In the listing below, find every line containing "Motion" and copy it out.

-------- GIVEN DATA

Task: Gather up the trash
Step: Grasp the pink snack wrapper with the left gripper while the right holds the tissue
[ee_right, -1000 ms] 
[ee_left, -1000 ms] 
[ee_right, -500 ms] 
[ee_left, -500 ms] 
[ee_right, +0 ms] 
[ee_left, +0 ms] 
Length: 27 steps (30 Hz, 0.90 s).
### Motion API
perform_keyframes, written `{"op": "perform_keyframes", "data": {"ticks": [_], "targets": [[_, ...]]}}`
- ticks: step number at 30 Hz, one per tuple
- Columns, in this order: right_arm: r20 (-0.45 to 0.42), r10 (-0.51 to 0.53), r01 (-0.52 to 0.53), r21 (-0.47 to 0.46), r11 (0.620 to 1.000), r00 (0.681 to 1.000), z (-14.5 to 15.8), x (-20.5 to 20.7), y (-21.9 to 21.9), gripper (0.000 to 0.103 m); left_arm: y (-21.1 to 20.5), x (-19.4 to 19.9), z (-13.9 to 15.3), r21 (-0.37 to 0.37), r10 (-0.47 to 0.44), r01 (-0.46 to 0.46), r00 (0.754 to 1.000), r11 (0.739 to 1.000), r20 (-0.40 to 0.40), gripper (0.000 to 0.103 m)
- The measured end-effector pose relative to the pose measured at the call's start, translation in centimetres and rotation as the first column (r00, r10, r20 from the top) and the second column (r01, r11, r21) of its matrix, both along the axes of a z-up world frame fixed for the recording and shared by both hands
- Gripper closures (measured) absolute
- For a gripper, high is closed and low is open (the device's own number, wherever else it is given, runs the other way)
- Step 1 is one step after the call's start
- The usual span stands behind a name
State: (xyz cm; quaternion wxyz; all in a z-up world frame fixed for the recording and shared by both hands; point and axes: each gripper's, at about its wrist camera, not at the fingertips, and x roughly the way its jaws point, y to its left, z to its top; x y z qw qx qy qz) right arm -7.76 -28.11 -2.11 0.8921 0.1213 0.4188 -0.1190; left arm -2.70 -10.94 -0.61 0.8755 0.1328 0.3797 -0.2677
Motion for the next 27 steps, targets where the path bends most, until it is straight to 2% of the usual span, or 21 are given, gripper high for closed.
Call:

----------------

- _TASK OUTPUT_
### Motion API
Motion for the next 27 steps, targets where the path bends most, until it is straight to 2% of the usual span, or 21 are given, gripper high for closed.

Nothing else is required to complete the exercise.